Завидев Фуке, король инстинктивно обернулся к Кольберу. Кольбер улыбнулся и, казалось, тоже был весь полон любезности и ликования. Это приятное настроение охватило его после того, как один из его секретарей вручил ему бумажник, который он, не открывая, спрятал в глубокий карман своих штанов.
Но так как в радости Кольбера всегда содержалось что-то зловещее, то из двух улыбок Людовик предпочел улыбку Фуке. Он знаком приказал суперинтенданту войти, затем обратился к Лиону и Кольберу:
— Закончите эту работу и положите ее на мой письменный стол, я прочту бумаги со свежей головой.
И король ушел.
По знаку Людовика XIV Фуке быстро поднялся по лестнице. Арамис же, сопровождавший суперинтенданта, затерялся в толпе придворных, так что король даже не заметил его.
Король встретился с Фуке на верхних ступеньках лестницы.
— Государь, — сказал Фуке, видя приветливую улыбку на лице Людовика, — вот уже несколько дней вашей величество осыпает меня милостями. Теперь не юный король царствует во Франции, а юный бог, бог наслаждения, счастья и любви.

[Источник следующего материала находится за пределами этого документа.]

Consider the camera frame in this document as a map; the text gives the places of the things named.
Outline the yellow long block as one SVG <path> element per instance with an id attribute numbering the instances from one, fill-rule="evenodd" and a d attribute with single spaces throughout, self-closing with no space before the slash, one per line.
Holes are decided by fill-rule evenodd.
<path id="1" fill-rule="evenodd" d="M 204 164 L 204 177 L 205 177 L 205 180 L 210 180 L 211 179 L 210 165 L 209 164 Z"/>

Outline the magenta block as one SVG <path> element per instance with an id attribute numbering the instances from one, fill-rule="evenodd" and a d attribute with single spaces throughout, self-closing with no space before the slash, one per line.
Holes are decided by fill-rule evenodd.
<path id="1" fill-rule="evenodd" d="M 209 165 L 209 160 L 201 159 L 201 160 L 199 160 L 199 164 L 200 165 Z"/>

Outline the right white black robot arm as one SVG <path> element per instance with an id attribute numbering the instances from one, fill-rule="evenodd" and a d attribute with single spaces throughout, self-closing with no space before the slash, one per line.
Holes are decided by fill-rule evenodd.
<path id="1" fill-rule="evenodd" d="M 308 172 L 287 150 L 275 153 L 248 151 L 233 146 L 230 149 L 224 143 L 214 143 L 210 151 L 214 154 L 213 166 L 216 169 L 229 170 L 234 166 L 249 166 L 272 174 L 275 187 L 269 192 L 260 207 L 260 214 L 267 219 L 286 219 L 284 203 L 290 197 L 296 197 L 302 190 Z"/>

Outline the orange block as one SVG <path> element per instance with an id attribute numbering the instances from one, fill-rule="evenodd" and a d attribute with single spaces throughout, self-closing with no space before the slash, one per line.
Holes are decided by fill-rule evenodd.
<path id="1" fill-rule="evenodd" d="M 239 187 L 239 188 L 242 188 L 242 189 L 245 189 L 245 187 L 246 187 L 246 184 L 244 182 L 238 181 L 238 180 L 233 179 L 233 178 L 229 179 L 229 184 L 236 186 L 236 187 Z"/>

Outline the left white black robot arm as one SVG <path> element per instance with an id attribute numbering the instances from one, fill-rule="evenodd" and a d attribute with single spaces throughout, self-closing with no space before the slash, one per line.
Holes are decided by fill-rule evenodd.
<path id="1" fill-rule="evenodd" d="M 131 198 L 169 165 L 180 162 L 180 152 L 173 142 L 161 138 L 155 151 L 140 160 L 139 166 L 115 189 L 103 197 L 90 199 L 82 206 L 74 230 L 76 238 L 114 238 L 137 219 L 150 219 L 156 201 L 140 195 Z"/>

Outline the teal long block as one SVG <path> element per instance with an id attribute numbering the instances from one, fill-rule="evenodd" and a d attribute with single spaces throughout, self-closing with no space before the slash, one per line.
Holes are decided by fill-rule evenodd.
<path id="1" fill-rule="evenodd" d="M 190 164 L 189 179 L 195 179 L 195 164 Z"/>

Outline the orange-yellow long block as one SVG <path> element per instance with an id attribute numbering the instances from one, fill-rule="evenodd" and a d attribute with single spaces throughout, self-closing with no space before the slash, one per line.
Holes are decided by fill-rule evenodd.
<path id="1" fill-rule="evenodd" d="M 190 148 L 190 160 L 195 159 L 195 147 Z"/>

Король покраснел. Комплимент был очень лестным, но он слишком прямо бил в цель.
Король проводил Фуке в маленький салон, отделявший его рабочий кабинет от спальни.
— Знаете ли, почему я вас позвал? — спросил король, садясь на подоконник, чтобы не упустить из виду цветник, куда выходили вторые двери из павильона принцессы.
— Нет, государь… но уверен, что для чего-нибудь приятного, судя по милостивой улыбке вашего величества.
— Вам так кажется?
— Нет, государь, я вижу это.
— В таком случае вы ошибаетесь.
— Я, государь?
— Да, я призвал вас, напротив, чтобы поссориться с вами.
— Со мной, государь?
— С вами, и очень серьезно.
— Право, ваше величество пугаете меня… Но я готов слушать, уверенный в справедливости и доброте вашего величества.
— Говорят, господин Фуке, что вы затеваете большой праздник в Во?
Фуке улыбнулся, как больной, ощутивший первые симптомы забытой им и возвращающейся лихорадки.
— И вы не приглашаете меня? — продолжал король.
— Государь, — отвечал Фуке, — я не думал об этом празднике, и только вчера вечером один из моих друзей (Фуке подчеркнул эти слова) напомнил мне о нем.
— Но ведь вчера вечером я вас видел, и вы ни слова не сказали мне об этом, господин Фуке.
— Государь, мог ли я надеяться, что ваше величество спуститесь со своих царственных высот и удостоите своим посещением мое жилище?